- _Material provided_
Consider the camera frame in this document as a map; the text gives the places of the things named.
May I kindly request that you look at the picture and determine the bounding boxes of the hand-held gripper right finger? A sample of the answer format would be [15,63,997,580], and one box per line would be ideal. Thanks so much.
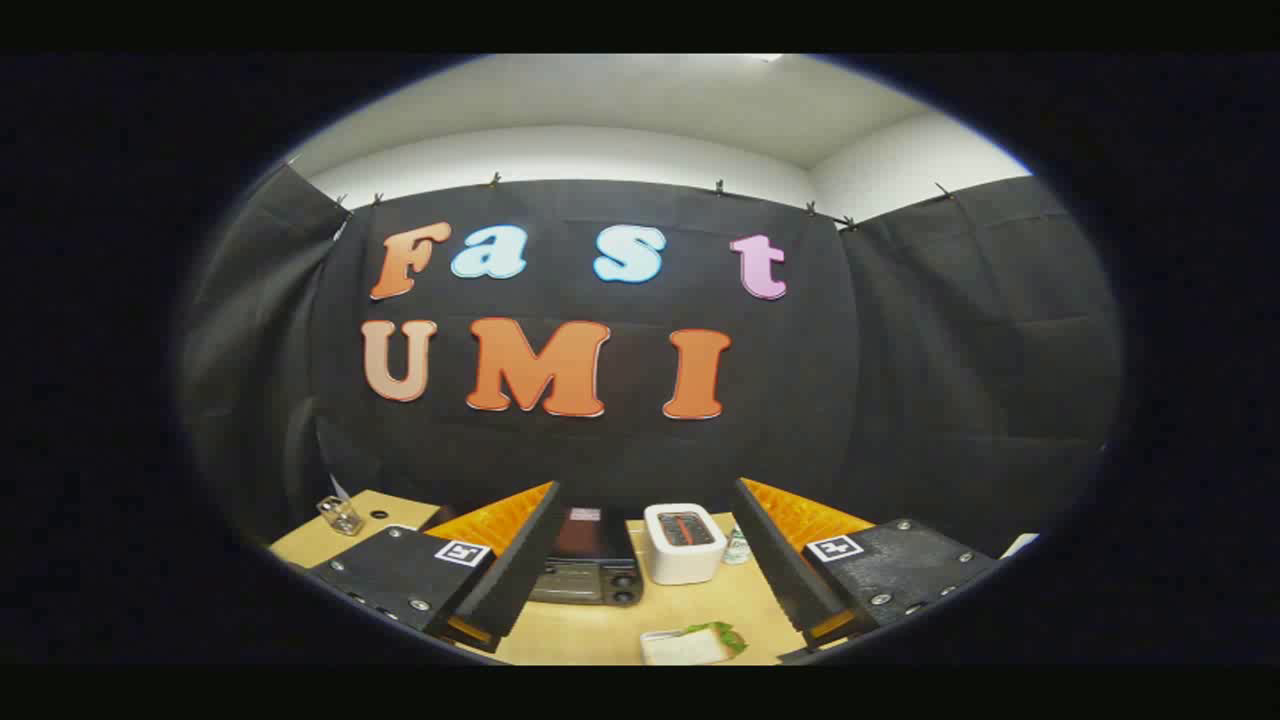
[733,477,1001,656]

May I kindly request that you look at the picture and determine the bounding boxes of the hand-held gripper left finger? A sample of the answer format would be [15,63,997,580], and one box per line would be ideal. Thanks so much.
[308,480,561,653]

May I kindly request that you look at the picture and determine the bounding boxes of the black toaster oven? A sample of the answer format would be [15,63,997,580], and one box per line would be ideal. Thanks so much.
[528,506,643,607]

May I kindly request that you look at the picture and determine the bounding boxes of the lettuce sandwich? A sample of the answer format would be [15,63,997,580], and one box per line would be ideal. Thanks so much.
[645,621,749,666]

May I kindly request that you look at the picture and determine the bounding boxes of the white pop-up toaster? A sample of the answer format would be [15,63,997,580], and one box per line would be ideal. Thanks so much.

- _Your task_
Would you please copy the listing exactly, omitting every picture?

- _Answer space_
Consider the camera frame in this document as a map; the text gives the places of the things named.
May I kindly request that you look at the picture and determine the bounding boxes of the hand-held gripper right finger? A sample of the answer format would be [15,63,997,580], and one box per line would be ideal. Thanks so much.
[733,477,1001,656]

May I kindly request that you look at the picture and determine the bounding boxes of the hand-held gripper left finger? A sample of the answer format would be [15,63,997,580], and one box per line would be ideal. Thanks so much.
[308,480,561,653]

May I kindly request that you look at the picture and determine the bounding boxes of the black toaster oven? A sample of the answer format would be [15,63,997,580], and one box per line would be ideal. Thanks so much.
[528,506,643,607]

May I kindly request that you look at the picture and determine the bounding boxes of the lettuce sandwich? A sample of the answer format would be [15,63,997,580], and one box per line would be ideal. Thanks so much.
[645,621,749,666]

May I kindly request that you look at the picture and determine the bounding boxes of the white pop-up toaster? A sample of the answer format would be [15,63,997,580], and one box per line would be ideal. Thanks so much.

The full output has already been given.